Transcribe all the material exactly. Leave every line as it is.

Recorded data START

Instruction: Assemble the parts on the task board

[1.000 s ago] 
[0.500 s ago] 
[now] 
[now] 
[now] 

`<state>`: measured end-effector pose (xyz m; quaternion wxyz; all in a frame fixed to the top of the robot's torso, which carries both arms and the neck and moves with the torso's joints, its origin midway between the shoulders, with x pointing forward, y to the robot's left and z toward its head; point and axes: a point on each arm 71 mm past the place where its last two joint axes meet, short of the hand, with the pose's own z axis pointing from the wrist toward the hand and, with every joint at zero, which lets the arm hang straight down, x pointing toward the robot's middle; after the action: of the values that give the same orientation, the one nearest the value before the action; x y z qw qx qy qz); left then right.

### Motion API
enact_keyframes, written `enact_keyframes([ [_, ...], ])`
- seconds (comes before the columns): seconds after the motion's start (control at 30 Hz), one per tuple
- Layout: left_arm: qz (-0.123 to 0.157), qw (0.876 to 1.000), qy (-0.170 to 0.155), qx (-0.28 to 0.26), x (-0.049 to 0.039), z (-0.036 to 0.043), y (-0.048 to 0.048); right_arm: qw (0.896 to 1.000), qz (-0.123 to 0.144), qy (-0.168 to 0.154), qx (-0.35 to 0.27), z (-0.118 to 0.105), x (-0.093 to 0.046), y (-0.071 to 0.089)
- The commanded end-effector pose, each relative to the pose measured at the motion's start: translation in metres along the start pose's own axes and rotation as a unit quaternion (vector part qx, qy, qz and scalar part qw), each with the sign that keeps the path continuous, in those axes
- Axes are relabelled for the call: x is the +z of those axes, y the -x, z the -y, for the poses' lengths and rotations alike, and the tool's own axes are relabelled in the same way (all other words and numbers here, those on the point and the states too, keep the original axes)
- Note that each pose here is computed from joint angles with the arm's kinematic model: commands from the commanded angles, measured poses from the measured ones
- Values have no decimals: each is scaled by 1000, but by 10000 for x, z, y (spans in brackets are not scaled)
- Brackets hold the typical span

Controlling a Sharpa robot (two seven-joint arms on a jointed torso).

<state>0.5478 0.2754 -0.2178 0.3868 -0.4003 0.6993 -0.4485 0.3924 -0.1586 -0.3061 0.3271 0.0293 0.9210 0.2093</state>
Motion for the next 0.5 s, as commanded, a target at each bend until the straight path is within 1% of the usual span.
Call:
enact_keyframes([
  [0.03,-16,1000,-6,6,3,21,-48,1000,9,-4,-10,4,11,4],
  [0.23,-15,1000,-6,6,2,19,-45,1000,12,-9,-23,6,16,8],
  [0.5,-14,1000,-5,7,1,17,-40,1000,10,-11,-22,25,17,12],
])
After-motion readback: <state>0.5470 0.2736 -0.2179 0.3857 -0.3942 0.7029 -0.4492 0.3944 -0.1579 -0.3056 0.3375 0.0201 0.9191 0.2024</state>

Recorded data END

**Worked solution**
Instruction: Assemble the parts on the task board

[1.000 s ago] 
[0.500 s ago] 
[now] 
[now] 
[now] 

`<state>`: measured end-effector pose (xyz m; quaternion wxyz; all in a frame fixed to the top of the robot's torso, which carries both arms and the neck and moves with the torso's joints, its origin midway between the shoulders, with x pointing forward, y to the robot's left and z toward its head; point and axes: a point on each arm 71 mm past the place where its last two joint axes meet, short of the hand, with the pose's own z axis pointing from the wrist toward the hand and, with every joint at zero, which lets the arm hang straight down, x pointing toward the robot's middle; after the action: of the values that give the same orientation, the one nearest the value before the action; x y z qw qx qy qz); left then right.

### Motion API
enact_keyframes, written `enact_keyframes([ [_, ...], ])`
- seconds (comes before the columns): seconds after the motion's start (control at 30 Hz), one per tuple
- Layout: left_arm: qz (-0.123 to 0.157), qw (0.876 to 1.000), qy (-0.170 to 0.155), qx (-0.28 to 0.26), x (-0.049 to 0.039), z (-0.036 to 0.043), y (-0.048 to 0.048); right_arm: qw (0.896 to 1.000), qz (-0.123 to 0.144), qy (-0.168 to 0.154), qx (-0.35 to 0.27), z (-0.118 to 0.105), x (-0.093 to 0.046), y (-0.071 to 0.089)
- The commanded end-effector pose, each relative to the pose measured at the motion's start: translation in metres along the start pose's own axes and rotation as a unit quaternion (vector part qx, qy, qz and scalar part qw), each with the sign that keeps the path continuous, in those axes
- Axes are relabelled for the call: x is the +z of those axes, y the -x, z the -y, for the poses' lengths and rotations alike, and the tool's own axes are relabelled in the same way (all other words and numbers here, those on the point and the states too, keep the original axes)
- Note that each pose here is computed from joint angles with the arm's kinematic model: commands from the commanded angles, measured poses from the measured ones
- Values have no decimals: each is scaled by 1000, but by 10000 for x, z, y (spans in brackets are not scaled)
- Brackets hold the typical span

Controlling a Sharpa robot (two seven-joint arms on a jointed torso).

<state>0.5478 0.2754 -0.2178 0.3868 -0.4003 0.6993 -0.4485 0.3924 -0.1586 -0.3061 0.3271 0.0293 0.9210 0.2093</state>
Motion for the next 0.5 s, as commanded, a target at each bend until the straight path is within 1% of the usual span.
Call:
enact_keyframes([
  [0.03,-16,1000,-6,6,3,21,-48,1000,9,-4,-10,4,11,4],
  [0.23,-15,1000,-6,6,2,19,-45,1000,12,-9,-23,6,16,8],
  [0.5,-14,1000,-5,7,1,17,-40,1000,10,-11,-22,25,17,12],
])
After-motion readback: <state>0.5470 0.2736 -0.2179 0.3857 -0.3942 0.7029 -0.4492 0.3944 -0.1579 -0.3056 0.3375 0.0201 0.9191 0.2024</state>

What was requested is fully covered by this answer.